Воспоминания о семейной истории заняли почти весь вечер. Сначала Надежда Платоновна рассказывала о собственном детстве, сестрах и братьях, которых всего в их большой семье было семеро, мал мала меньше. И остались без отца, когда ей, младшей, только-только исполнилось пять лет, она почти и не помнила батю, Платона Антоновича, от которого на память осталась только фотография.
– А где фотография, покажи, – заинтересовалась внучка. – Я же ни разу не видела.

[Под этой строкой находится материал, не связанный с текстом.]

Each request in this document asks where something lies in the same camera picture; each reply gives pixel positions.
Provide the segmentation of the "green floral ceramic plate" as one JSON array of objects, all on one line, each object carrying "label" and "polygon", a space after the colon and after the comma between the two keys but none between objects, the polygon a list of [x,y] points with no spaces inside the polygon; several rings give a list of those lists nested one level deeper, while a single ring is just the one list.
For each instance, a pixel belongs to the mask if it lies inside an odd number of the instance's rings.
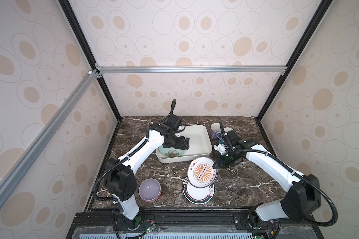
[{"label": "green floral ceramic plate", "polygon": [[185,153],[183,149],[175,149],[173,147],[165,148],[163,145],[158,147],[158,150],[166,158],[179,157]]}]

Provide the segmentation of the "white plastic bin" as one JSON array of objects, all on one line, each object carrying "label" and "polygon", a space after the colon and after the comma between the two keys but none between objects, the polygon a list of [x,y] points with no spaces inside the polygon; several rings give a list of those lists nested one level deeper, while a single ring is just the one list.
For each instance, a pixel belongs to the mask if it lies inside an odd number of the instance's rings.
[{"label": "white plastic bin", "polygon": [[158,149],[156,149],[156,156],[161,163],[174,163],[191,161],[200,156],[209,156],[212,151],[212,146],[207,129],[203,125],[187,126],[179,135],[189,137],[189,149],[185,151],[182,156],[166,158]]}]

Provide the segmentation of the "white plate orange sunburst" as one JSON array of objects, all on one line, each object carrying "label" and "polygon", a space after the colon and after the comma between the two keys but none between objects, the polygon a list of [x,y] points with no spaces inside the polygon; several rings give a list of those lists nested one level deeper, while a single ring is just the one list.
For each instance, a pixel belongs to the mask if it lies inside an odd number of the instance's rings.
[{"label": "white plate orange sunburst", "polygon": [[196,188],[210,186],[217,177],[217,169],[213,168],[214,161],[206,156],[194,159],[187,170],[190,184]]}]

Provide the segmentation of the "white plate dark green rim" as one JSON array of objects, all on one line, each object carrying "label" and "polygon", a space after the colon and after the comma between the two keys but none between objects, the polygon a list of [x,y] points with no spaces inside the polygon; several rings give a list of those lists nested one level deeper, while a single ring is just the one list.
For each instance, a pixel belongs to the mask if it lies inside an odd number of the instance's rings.
[{"label": "white plate dark green rim", "polygon": [[196,188],[189,183],[186,177],[182,184],[182,191],[188,201],[194,204],[205,204],[209,202],[215,193],[214,184],[205,188]]}]

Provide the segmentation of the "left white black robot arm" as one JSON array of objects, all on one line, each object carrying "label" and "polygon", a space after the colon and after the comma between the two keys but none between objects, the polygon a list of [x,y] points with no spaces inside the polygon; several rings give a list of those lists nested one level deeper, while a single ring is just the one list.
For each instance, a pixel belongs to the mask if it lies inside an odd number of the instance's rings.
[{"label": "left white black robot arm", "polygon": [[189,149],[189,138],[180,135],[186,128],[184,119],[174,114],[176,100],[171,102],[169,114],[147,126],[146,136],[131,150],[111,159],[110,168],[98,177],[92,188],[97,201],[116,202],[124,218],[133,221],[139,214],[135,199],[137,181],[135,174],[142,163],[160,146],[179,150]]}]

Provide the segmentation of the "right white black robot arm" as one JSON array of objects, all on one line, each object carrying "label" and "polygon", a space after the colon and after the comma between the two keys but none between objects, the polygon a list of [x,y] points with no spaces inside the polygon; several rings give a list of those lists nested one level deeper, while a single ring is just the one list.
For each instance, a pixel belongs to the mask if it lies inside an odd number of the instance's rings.
[{"label": "right white black robot arm", "polygon": [[[313,174],[305,175],[288,166],[254,138],[240,138],[233,130],[225,131],[222,122],[219,127],[221,143],[214,148],[215,168],[234,167],[247,159],[270,175],[286,192],[282,199],[256,206],[248,217],[252,227],[257,227],[260,222],[281,219],[295,222],[305,220],[321,227],[329,227],[337,222],[338,210],[320,188],[317,177]],[[317,222],[309,219],[309,215],[321,207],[322,200],[331,208],[330,220]]]}]

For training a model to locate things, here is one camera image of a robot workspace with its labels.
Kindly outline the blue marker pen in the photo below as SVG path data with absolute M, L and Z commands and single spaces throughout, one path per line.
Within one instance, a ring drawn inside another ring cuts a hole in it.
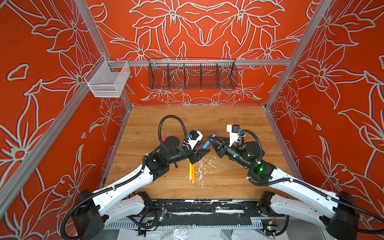
M 206 143 L 203 145 L 202 149 L 207 149 L 208 146 L 213 142 L 215 135 L 208 136 Z

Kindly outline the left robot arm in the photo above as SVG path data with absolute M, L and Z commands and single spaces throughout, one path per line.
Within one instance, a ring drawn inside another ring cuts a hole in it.
M 163 141 L 162 134 L 158 133 L 160 145 L 143 156 L 142 164 L 134 171 L 105 188 L 94 192 L 80 192 L 74 206 L 67 212 L 60 225 L 61 237 L 64 240 L 91 240 L 105 225 L 138 215 L 149 207 L 152 200 L 147 193 L 139 192 L 130 199 L 127 198 L 128 195 L 165 175 L 171 164 L 185 159 L 194 164 L 209 153 L 208 149 L 198 148 L 205 143 L 201 132 L 183 132 L 183 142 L 175 136 L 169 136 Z M 73 221 L 77 232 L 74 237 L 66 233 L 69 219 Z

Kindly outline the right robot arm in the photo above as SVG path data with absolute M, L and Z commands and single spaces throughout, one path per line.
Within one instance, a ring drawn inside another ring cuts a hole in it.
M 384 233 L 383 229 L 359 229 L 361 213 L 380 222 L 383 222 L 384 218 L 357 207 L 350 194 L 344 191 L 336 194 L 322 190 L 264 161 L 265 151 L 253 132 L 229 131 L 229 134 L 228 138 L 208 136 L 208 141 L 220 158 L 227 156 L 247 169 L 247 180 L 251 184 L 257 187 L 271 187 L 293 197 L 287 199 L 272 192 L 264 192 L 259 201 L 261 211 L 307 221 L 326 230 L 337 240 L 355 240 L 359 233 Z

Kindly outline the orange marker pen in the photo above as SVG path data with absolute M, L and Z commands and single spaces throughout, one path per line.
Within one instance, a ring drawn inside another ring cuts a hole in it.
M 191 181 L 195 182 L 195 165 L 191 165 Z

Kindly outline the yellow marker pen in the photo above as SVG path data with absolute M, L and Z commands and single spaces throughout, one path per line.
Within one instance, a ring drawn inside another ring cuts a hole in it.
M 193 173 L 193 166 L 191 163 L 189 163 L 189 180 L 192 180 L 192 173 Z

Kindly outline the white mesh basket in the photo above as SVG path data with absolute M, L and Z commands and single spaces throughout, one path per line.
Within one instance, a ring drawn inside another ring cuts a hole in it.
M 101 56 L 85 76 L 85 82 L 96 98 L 119 98 L 130 75 L 128 61 L 108 61 Z

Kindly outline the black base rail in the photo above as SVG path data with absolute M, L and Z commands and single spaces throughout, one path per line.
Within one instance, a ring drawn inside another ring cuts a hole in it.
M 155 228 L 219 228 L 223 230 L 261 230 L 282 228 L 286 217 L 263 214 L 254 199 L 154 199 L 141 213 L 129 219 L 128 214 L 105 225 L 106 230 L 136 230 L 137 222 L 148 226 L 161 219 Z

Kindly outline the aluminium frame rail left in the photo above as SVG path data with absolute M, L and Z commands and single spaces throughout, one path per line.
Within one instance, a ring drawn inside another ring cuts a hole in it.
M 87 95 L 85 76 L 112 61 L 106 1 L 1 1 L 1 217 Z M 119 98 L 127 110 L 128 96 Z

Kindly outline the aluminium frame rail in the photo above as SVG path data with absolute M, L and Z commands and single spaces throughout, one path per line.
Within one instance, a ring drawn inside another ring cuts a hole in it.
M 1 217 L 87 95 L 85 76 L 112 61 L 106 1 L 1 1 Z M 127 110 L 128 96 L 119 98 Z
M 320 20 L 324 16 L 326 10 L 330 6 L 332 1 L 326 0 L 326 1 L 320 1 L 319 5 L 317 6 L 313 16 L 308 22 L 308 25 L 299 40 L 295 50 L 293 51 L 293 54 L 290 58 L 290 62 L 288 65 L 286 65 L 284 71 L 282 72 L 282 75 L 278 79 L 277 83 L 274 86 L 274 89 L 272 93 L 270 94 L 268 100 L 266 101 L 266 104 L 264 105 L 264 109 L 270 110 L 272 107 L 272 104 L 277 98 L 278 93 L 283 88 L 284 83 L 292 73 L 294 67 L 296 66 L 299 58 L 301 57 L 302 53 L 305 50 L 306 45 L 308 44 L 310 38 L 313 36 L 317 26 L 320 23 Z
M 109 67 L 122 68 L 125 63 L 130 67 L 148 67 L 150 64 L 235 64 L 236 66 L 288 66 L 290 59 L 197 59 L 197 60 L 137 60 L 137 61 L 107 61 Z

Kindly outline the aluminium frame rail back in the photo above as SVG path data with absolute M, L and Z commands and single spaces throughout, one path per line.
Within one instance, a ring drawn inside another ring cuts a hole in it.
M 109 67 L 122 68 L 125 63 L 130 67 L 148 67 L 150 64 L 235 64 L 236 66 L 288 66 L 290 59 L 197 59 L 197 60 L 137 60 L 137 61 L 107 61 Z

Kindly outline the aluminium frame rail right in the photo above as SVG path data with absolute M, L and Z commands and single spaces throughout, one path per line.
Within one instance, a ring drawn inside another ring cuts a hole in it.
M 277 83 L 274 86 L 274 89 L 272 93 L 270 94 L 268 100 L 266 101 L 266 104 L 264 105 L 264 109 L 270 110 L 272 107 L 272 104 L 277 98 L 278 93 L 283 88 L 284 83 L 292 73 L 294 67 L 296 66 L 299 58 L 301 57 L 302 53 L 305 50 L 306 45 L 308 44 L 310 38 L 313 36 L 317 26 L 320 23 L 320 20 L 324 16 L 326 10 L 330 6 L 332 1 L 326 0 L 326 1 L 320 1 L 319 5 L 317 6 L 313 16 L 308 22 L 308 25 L 299 40 L 295 50 L 293 51 L 293 54 L 290 58 L 290 62 L 288 65 L 286 65 L 284 71 L 282 72 L 282 75 L 278 79 Z

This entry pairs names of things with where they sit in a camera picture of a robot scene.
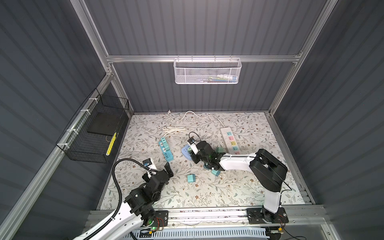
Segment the blue square socket cube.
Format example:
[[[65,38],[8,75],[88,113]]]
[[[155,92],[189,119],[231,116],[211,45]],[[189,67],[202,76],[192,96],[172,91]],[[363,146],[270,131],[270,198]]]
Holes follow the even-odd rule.
[[[188,160],[188,161],[191,161],[192,160],[192,157],[191,157],[191,153],[190,153],[190,146],[189,145],[185,145],[182,150],[181,150],[183,156]]]

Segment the white long power strip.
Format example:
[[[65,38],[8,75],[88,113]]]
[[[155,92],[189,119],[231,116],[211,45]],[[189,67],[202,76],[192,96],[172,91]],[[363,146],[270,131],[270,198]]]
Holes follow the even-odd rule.
[[[226,128],[221,128],[220,129],[226,148],[227,152],[232,155],[240,155],[240,148],[238,146],[238,143],[235,139],[235,135],[230,127]]]

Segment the teal power strip with USB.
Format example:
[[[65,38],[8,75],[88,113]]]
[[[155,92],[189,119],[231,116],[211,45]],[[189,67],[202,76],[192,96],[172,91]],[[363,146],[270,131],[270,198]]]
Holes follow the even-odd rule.
[[[162,137],[161,140],[158,142],[160,148],[161,148],[161,152],[163,153],[165,159],[167,162],[170,162],[174,159],[174,156],[171,152],[171,148],[167,142],[167,140],[165,139],[165,137]]]

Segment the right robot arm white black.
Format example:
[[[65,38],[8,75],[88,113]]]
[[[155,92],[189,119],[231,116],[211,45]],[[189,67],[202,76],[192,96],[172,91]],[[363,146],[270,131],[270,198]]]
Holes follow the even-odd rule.
[[[265,201],[262,213],[265,217],[275,218],[281,209],[281,190],[288,168],[265,149],[254,154],[231,155],[214,151],[206,141],[188,140],[194,163],[203,162],[208,170],[247,171],[253,173],[265,188]]]

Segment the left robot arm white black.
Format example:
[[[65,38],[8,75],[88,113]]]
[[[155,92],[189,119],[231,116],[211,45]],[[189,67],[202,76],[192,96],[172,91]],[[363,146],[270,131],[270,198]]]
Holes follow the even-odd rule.
[[[154,173],[146,179],[145,183],[132,190],[125,198],[115,173],[118,164],[124,161],[137,164],[145,169],[147,173]],[[162,190],[173,176],[174,172],[169,163],[166,163],[164,169],[159,171],[151,169],[134,159],[118,160],[114,163],[112,172],[112,178],[119,195],[117,208],[93,228],[75,237],[75,239],[118,240],[142,226],[150,226],[156,216],[153,204],[160,200]]]

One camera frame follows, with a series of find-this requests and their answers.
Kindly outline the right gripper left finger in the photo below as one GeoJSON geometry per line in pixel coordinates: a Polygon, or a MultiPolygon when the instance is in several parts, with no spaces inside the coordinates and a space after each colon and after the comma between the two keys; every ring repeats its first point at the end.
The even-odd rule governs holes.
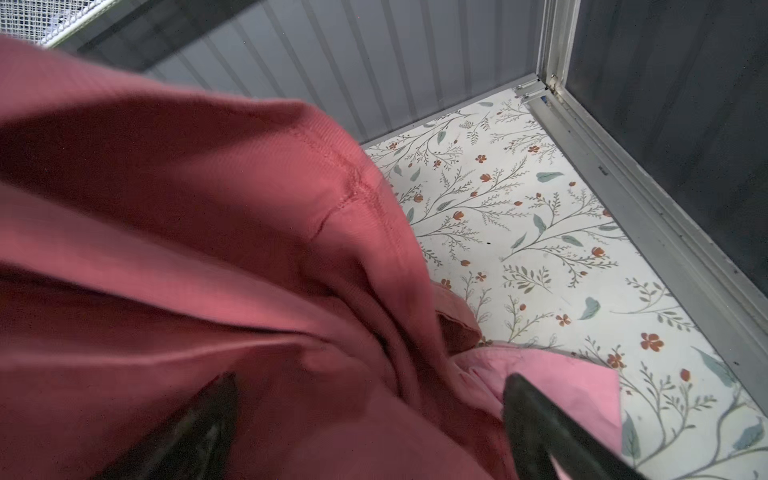
{"type": "Polygon", "coordinates": [[[96,479],[222,479],[233,443],[235,375],[220,375],[95,474],[96,479]]]}

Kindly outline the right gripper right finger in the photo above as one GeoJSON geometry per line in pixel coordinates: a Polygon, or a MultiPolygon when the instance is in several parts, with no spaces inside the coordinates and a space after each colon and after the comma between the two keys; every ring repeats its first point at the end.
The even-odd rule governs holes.
{"type": "Polygon", "coordinates": [[[643,477],[520,374],[505,381],[503,423],[520,479],[643,477]]]}

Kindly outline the dusty rose ribbed cloth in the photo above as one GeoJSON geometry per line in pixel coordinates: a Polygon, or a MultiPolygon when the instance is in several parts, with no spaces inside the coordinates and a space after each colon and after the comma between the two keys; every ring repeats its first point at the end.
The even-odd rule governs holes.
{"type": "Polygon", "coordinates": [[[86,479],[215,377],[228,479],[511,479],[389,183],[318,109],[1,41],[1,475],[86,479]]]}

Пока достали альбомы, пока разыскали тот самый снимок, успела вернуться домой после очередного ученика Алла. Не отличающаяся особой сентиментальностью, дочка Надежды Платоновны в этот раз изменила своим правилам и вместе с Сашей и мамой уселась разглядывать старые фото.
– А вот это, помнишь, мама, – Алла с удивлением взяла в руки странный картонный кусочек, выдержанный не то в сепии, не то в какой-то особой технике цвета, – мы первый раз поехали на море. Я еще плавать боялась учиться, а папа меня куда-то на глубину забросил…
– А о дедушке расскажете? – у Саши уже почти закрывались глаза, но хотелось послушать еще про деда, о котором она мало что знала.
– Завтра, – закрывая альбом, пообещала Надежда Платоновна. И, не удержавшись, добавила: – А ты знаешь, что тебя назвали в память о нем? А если точнее, даже о его матери. И бабушке.
Но засыпающая внучка, кажется, этого уже не услышала.
Любовь
Сестры вышли замуж практически на одном году, с той только разницей, что старшая Валя после свадьбы на Покров тридцать восьмого осталась в соседней деревне, откуда был родом ее муж, а вторая, Нина, уехала в город, где оба они со своим Петей устроились на работу в цех макаронной фабрики.
А еще через несколько месяцев, почти перед Рождеством умерла бабушка. Неожиданно для всех под вечер прислонилась к печке на глазах у испуганной, не понимающей Алеси и, успев прошептать только: «Одна ты совсем, внученька, останешься, не успела я и тебя замуж отдать…», закрыла глаза.